(Source records):
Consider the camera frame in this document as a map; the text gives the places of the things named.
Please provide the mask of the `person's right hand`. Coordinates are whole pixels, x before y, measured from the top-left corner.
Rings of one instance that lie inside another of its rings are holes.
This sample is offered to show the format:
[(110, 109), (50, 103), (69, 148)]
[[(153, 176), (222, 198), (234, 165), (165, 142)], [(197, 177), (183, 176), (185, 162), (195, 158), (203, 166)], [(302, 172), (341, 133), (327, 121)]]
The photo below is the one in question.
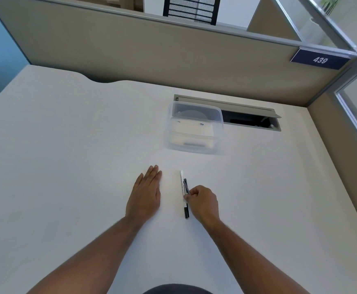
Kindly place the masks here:
[(219, 203), (211, 189), (202, 185), (200, 194), (187, 203), (192, 214), (205, 228), (212, 227), (220, 220)]

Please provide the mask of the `person's left hand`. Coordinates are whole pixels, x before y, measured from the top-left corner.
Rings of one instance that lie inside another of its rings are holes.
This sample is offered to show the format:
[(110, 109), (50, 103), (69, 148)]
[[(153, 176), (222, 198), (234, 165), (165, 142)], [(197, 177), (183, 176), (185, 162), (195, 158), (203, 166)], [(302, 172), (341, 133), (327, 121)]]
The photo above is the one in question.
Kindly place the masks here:
[(135, 183), (129, 196), (125, 217), (138, 224), (145, 224), (151, 219), (161, 204), (160, 181), (162, 171), (158, 165), (150, 166), (138, 188)]

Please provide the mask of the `black pen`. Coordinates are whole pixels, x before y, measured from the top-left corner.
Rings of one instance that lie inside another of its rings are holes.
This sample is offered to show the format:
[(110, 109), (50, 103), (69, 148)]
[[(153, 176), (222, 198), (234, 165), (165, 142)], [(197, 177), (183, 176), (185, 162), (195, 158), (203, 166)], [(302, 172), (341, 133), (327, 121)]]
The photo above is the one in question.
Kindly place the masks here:
[[(186, 194), (190, 194), (190, 191), (187, 186), (187, 181), (185, 178), (183, 179), (183, 187), (184, 187), (184, 195), (183, 196), (185, 197)], [(188, 203), (185, 198), (184, 198), (184, 212), (185, 212), (185, 218), (189, 219), (189, 217), (190, 217), (189, 207), (188, 207)]]

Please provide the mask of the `person's left forearm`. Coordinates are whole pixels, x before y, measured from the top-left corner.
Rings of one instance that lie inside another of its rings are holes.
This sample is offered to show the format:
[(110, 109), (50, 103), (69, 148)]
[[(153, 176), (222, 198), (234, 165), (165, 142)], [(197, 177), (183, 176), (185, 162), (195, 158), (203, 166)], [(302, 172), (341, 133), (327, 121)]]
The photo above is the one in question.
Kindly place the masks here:
[(27, 294), (107, 294), (146, 217), (125, 216), (38, 282)]

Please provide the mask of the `person's right forearm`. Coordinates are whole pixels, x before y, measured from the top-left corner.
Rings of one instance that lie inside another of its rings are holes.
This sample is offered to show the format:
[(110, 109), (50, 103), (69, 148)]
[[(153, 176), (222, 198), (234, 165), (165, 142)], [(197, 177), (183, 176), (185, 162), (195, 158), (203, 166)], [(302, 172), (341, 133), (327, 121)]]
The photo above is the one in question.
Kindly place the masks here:
[(309, 294), (219, 218), (201, 224), (214, 241), (244, 294)]

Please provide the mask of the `white plastic box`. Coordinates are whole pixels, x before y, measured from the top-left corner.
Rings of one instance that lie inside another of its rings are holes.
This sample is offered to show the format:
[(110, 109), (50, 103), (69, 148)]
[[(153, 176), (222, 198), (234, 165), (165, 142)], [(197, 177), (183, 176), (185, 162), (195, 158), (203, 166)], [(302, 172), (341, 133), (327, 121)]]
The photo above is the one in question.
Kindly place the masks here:
[(167, 127), (167, 141), (176, 146), (214, 148), (219, 138), (211, 122), (171, 118)]

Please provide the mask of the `clear plastic container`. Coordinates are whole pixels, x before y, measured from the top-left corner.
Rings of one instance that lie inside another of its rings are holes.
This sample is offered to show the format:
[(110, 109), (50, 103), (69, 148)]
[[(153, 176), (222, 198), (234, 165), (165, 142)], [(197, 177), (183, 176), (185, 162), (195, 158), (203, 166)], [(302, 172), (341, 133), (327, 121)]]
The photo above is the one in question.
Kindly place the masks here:
[(220, 154), (224, 122), (220, 108), (202, 103), (173, 101), (163, 133), (167, 148), (199, 154)]

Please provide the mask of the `person's dark clothing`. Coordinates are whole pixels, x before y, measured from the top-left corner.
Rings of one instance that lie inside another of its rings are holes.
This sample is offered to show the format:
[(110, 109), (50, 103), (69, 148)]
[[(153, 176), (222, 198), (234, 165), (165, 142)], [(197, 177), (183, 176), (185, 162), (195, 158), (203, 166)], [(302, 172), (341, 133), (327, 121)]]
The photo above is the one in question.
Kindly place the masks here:
[(171, 283), (153, 287), (143, 294), (213, 294), (201, 287)]

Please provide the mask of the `beige desk partition panel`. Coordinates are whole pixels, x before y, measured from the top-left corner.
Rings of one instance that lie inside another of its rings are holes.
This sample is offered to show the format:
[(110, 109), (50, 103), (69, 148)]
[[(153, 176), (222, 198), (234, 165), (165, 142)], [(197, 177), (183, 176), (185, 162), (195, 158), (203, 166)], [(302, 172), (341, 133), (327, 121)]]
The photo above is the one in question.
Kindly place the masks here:
[(302, 42), (76, 0), (0, 0), (33, 65), (304, 106), (340, 75), (290, 59)]

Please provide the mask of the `black mesh office chair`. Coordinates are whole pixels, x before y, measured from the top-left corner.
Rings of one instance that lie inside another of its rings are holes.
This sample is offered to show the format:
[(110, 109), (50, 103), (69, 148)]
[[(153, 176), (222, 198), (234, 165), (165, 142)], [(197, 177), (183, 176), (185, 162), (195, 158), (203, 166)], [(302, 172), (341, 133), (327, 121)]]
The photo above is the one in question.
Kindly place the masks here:
[(216, 25), (220, 0), (164, 0), (163, 16)]

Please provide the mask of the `blue number plate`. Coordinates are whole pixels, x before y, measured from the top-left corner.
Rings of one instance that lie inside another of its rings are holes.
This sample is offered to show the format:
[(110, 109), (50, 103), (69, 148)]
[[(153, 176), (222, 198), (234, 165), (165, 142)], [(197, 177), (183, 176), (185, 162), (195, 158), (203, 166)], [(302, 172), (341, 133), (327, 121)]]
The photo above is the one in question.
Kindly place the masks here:
[(305, 48), (299, 48), (292, 56), (290, 62), (310, 65), (314, 67), (339, 70), (350, 61), (347, 55), (320, 52)]

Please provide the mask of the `beige side partition panel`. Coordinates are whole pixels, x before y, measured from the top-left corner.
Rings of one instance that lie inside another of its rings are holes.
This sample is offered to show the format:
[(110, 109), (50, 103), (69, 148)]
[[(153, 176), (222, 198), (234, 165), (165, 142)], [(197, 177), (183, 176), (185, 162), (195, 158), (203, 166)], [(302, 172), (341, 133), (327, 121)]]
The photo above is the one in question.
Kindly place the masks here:
[(247, 32), (302, 41), (299, 30), (279, 0), (260, 0)]

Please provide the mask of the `green plant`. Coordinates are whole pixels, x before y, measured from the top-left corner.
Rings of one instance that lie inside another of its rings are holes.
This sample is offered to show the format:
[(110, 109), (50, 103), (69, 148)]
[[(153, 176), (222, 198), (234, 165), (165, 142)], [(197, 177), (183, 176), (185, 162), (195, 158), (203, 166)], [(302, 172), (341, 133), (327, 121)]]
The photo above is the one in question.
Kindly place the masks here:
[(321, 0), (319, 5), (322, 11), (324, 12), (324, 14), (329, 16), (334, 10), (334, 8), (336, 7), (336, 5), (338, 4), (338, 2), (339, 0)]

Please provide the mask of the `glass partition with metal frame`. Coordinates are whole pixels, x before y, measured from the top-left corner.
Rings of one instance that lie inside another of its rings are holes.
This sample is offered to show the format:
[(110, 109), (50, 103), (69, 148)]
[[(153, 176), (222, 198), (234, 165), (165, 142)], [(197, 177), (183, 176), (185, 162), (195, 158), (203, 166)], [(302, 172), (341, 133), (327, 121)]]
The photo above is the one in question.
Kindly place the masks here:
[(329, 17), (340, 0), (276, 0), (277, 7), (303, 46), (291, 62), (341, 71), (304, 103), (313, 104), (323, 92), (332, 92), (357, 131), (357, 46)]

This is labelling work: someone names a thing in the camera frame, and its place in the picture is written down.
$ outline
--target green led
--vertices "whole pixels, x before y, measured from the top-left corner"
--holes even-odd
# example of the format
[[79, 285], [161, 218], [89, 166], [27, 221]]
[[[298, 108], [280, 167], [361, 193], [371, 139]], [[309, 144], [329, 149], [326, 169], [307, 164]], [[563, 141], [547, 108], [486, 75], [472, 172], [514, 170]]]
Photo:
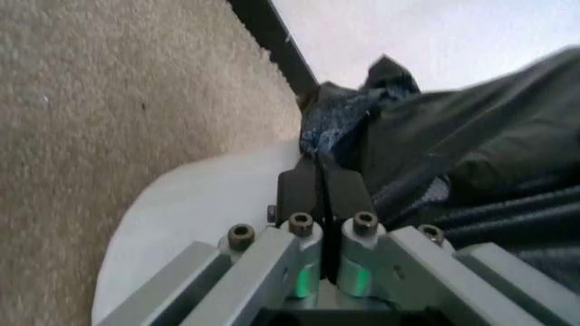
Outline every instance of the green led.
[[356, 295], [366, 294], [368, 284], [371, 279], [371, 273], [365, 268], [359, 268], [357, 272], [357, 281], [355, 283], [355, 293]]
[[310, 270], [308, 268], [302, 268], [298, 273], [294, 294], [296, 297], [307, 297], [310, 294]]

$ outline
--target black edge
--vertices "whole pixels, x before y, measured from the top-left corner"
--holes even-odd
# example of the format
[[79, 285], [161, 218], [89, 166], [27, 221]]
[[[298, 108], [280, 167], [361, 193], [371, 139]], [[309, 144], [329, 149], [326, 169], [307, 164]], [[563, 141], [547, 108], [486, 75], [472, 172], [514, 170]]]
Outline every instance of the black edge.
[[269, 0], [228, 2], [258, 44], [270, 51], [270, 60], [278, 65], [295, 94], [303, 95], [317, 86], [310, 68]]

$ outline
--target bolt
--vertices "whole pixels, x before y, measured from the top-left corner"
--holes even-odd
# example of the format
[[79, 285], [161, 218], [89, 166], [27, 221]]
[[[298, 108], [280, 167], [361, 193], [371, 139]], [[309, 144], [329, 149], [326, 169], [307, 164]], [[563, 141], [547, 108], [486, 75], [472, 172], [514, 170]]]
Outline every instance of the bolt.
[[288, 218], [288, 228], [294, 235], [305, 238], [312, 234], [314, 220], [308, 213], [294, 213]]
[[228, 232], [228, 243], [235, 251], [244, 251], [254, 242], [255, 232], [248, 224], [236, 224]]
[[445, 237], [443, 231], [431, 224], [421, 224], [417, 230], [423, 233], [429, 240], [433, 241], [437, 246], [442, 246]]
[[276, 205], [268, 205], [266, 219], [268, 223], [276, 223]]
[[375, 234], [378, 226], [378, 218], [373, 213], [361, 211], [356, 213], [352, 220], [352, 227], [356, 234], [360, 236], [371, 236]]

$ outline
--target cloth
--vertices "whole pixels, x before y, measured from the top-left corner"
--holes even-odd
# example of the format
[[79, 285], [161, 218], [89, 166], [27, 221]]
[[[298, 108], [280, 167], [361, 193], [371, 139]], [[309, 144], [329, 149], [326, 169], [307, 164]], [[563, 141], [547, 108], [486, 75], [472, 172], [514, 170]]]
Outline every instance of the cloth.
[[[580, 275], [571, 263], [580, 198], [535, 197], [580, 184], [579, 48], [478, 86], [428, 94], [384, 57], [361, 89], [325, 84], [313, 94], [302, 103], [302, 151], [359, 171], [388, 229], [527, 198], [517, 213], [485, 212], [444, 230], [461, 246], [503, 245], [580, 292], [571, 277]], [[446, 177], [449, 196], [421, 200]]]

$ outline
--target beige carpet
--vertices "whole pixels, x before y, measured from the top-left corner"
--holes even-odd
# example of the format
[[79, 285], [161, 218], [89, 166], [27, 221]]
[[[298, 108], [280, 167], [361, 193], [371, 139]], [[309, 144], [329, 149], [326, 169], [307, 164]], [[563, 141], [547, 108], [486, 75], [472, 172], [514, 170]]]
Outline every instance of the beige carpet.
[[0, 0], [0, 320], [85, 325], [107, 241], [157, 176], [295, 136], [224, 0]]

(Problem to work on):
Count the lines above with the string "forearm"; report only that figure.

(Result of the exercise):
2